_Supplied records_
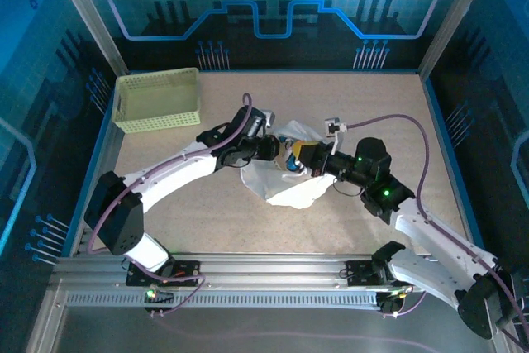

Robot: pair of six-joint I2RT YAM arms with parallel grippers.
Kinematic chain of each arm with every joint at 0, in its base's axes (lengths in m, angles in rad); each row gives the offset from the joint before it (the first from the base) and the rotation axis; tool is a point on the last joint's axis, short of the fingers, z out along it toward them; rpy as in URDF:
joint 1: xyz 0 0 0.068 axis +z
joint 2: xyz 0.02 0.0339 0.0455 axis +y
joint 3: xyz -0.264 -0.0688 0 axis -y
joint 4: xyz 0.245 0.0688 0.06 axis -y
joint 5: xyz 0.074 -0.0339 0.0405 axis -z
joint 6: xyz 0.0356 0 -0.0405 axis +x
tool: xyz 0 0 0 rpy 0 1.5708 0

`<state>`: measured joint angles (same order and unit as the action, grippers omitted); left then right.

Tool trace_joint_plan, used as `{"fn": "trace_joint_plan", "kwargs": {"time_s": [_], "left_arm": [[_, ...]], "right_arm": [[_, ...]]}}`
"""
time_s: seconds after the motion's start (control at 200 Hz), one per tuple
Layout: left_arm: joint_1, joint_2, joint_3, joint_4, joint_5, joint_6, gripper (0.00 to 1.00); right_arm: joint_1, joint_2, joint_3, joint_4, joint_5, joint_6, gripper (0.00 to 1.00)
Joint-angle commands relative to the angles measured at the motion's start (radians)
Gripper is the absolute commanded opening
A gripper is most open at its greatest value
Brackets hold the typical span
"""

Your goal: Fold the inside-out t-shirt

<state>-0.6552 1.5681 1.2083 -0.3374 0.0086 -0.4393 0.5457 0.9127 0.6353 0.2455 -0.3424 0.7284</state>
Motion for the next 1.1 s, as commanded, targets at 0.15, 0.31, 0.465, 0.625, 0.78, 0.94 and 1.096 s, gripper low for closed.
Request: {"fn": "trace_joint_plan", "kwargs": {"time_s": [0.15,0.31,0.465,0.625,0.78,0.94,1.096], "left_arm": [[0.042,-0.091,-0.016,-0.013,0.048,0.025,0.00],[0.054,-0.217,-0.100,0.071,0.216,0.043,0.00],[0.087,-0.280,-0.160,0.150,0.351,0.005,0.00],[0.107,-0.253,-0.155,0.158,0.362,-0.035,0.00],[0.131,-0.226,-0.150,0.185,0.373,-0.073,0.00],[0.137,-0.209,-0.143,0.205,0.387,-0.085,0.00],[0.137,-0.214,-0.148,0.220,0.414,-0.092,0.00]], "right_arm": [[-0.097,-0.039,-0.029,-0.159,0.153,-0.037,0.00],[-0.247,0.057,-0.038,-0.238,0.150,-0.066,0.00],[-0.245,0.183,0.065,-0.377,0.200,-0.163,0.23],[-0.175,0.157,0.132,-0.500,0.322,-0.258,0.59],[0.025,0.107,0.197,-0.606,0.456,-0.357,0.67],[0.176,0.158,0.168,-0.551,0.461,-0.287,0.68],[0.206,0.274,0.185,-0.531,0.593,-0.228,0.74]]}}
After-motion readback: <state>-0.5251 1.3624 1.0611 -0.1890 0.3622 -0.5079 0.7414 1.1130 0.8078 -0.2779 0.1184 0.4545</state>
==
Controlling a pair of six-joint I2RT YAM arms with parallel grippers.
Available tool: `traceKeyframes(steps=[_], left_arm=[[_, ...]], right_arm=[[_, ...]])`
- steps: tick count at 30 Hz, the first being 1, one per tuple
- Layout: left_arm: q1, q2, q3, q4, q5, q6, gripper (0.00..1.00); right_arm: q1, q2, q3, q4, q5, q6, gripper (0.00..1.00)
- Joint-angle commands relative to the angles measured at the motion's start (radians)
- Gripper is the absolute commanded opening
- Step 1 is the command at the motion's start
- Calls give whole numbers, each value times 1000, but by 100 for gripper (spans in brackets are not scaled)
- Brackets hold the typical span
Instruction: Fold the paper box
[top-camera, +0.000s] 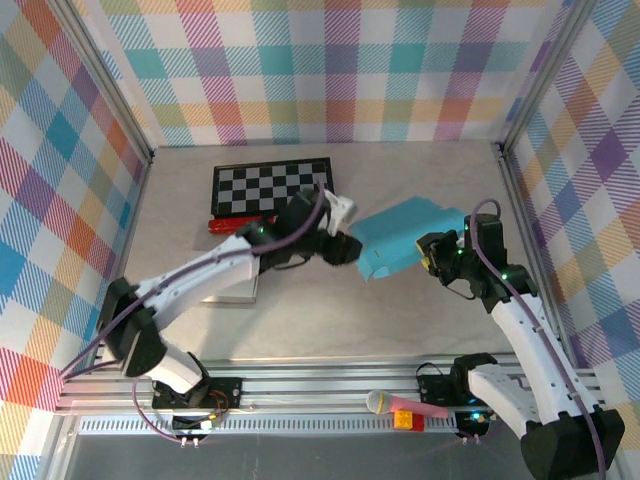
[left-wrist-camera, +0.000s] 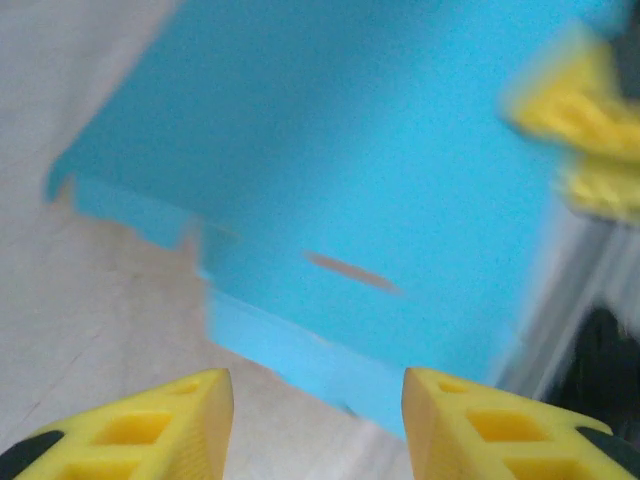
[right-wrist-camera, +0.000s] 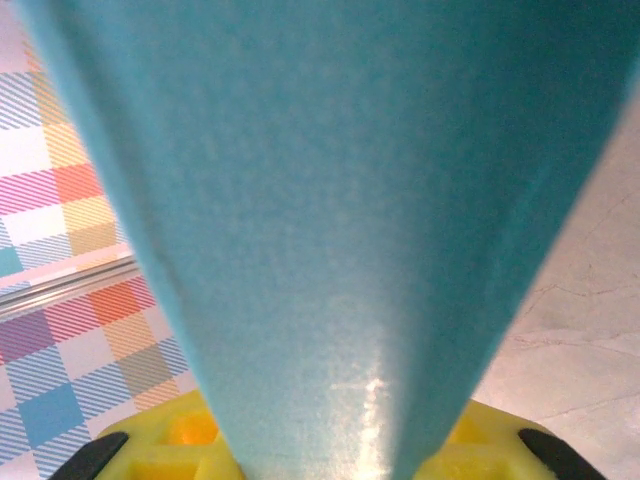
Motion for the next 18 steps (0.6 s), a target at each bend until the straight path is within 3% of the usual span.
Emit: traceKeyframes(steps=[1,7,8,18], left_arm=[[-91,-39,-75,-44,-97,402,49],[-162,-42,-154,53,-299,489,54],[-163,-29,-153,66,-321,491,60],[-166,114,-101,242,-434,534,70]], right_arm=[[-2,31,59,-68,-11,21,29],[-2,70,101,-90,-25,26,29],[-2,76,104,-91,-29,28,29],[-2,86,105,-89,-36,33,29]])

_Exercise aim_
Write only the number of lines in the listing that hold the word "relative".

_Task result_
2